→ **Your task**: Repeat word for word, please, only the lines from the one that includes "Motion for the" through the final line of the data.

→ **Supplied data**:

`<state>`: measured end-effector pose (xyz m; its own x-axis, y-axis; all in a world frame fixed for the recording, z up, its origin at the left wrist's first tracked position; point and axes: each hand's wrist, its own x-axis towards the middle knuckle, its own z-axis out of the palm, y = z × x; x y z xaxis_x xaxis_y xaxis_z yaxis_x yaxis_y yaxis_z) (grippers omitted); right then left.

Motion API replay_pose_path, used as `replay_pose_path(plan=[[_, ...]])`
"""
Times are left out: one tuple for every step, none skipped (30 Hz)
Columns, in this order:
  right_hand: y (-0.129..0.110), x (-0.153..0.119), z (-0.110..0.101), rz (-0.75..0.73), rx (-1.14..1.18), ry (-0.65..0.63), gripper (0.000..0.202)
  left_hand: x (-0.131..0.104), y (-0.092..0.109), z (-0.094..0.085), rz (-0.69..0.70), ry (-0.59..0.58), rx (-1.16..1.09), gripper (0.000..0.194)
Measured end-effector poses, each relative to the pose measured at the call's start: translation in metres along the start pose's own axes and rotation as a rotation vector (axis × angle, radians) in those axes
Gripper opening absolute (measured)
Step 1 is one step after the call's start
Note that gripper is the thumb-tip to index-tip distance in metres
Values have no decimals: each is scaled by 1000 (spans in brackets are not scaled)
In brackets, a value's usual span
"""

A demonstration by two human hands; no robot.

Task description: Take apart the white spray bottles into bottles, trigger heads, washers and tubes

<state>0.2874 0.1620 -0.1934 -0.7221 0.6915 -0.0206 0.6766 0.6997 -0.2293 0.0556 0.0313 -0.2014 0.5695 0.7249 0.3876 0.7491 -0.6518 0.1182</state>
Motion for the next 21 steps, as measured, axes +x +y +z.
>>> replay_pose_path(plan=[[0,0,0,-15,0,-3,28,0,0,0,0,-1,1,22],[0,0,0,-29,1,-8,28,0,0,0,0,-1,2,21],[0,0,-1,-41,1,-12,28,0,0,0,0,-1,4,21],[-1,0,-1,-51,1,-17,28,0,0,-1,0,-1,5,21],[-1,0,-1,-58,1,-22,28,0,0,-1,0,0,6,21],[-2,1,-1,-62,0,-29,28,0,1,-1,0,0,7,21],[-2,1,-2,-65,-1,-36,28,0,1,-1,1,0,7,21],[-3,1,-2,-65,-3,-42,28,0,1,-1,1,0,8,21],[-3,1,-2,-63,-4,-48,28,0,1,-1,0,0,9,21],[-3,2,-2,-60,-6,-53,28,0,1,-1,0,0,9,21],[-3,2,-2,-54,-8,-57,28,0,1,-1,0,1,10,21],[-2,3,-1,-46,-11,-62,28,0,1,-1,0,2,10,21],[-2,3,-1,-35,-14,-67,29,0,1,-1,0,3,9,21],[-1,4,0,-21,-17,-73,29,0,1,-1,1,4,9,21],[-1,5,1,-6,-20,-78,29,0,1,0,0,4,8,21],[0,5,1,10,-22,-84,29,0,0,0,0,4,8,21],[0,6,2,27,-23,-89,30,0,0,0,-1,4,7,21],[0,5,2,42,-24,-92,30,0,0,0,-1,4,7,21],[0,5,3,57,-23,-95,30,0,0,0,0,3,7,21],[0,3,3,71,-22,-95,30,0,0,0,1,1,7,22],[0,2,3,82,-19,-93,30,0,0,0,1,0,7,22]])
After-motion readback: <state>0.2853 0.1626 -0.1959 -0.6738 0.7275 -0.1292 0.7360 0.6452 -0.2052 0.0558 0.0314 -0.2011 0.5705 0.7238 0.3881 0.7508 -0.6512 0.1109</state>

→ **Expected answer**:
Motion for the next 21 steps, as measured, axes +x +y +z.
>>> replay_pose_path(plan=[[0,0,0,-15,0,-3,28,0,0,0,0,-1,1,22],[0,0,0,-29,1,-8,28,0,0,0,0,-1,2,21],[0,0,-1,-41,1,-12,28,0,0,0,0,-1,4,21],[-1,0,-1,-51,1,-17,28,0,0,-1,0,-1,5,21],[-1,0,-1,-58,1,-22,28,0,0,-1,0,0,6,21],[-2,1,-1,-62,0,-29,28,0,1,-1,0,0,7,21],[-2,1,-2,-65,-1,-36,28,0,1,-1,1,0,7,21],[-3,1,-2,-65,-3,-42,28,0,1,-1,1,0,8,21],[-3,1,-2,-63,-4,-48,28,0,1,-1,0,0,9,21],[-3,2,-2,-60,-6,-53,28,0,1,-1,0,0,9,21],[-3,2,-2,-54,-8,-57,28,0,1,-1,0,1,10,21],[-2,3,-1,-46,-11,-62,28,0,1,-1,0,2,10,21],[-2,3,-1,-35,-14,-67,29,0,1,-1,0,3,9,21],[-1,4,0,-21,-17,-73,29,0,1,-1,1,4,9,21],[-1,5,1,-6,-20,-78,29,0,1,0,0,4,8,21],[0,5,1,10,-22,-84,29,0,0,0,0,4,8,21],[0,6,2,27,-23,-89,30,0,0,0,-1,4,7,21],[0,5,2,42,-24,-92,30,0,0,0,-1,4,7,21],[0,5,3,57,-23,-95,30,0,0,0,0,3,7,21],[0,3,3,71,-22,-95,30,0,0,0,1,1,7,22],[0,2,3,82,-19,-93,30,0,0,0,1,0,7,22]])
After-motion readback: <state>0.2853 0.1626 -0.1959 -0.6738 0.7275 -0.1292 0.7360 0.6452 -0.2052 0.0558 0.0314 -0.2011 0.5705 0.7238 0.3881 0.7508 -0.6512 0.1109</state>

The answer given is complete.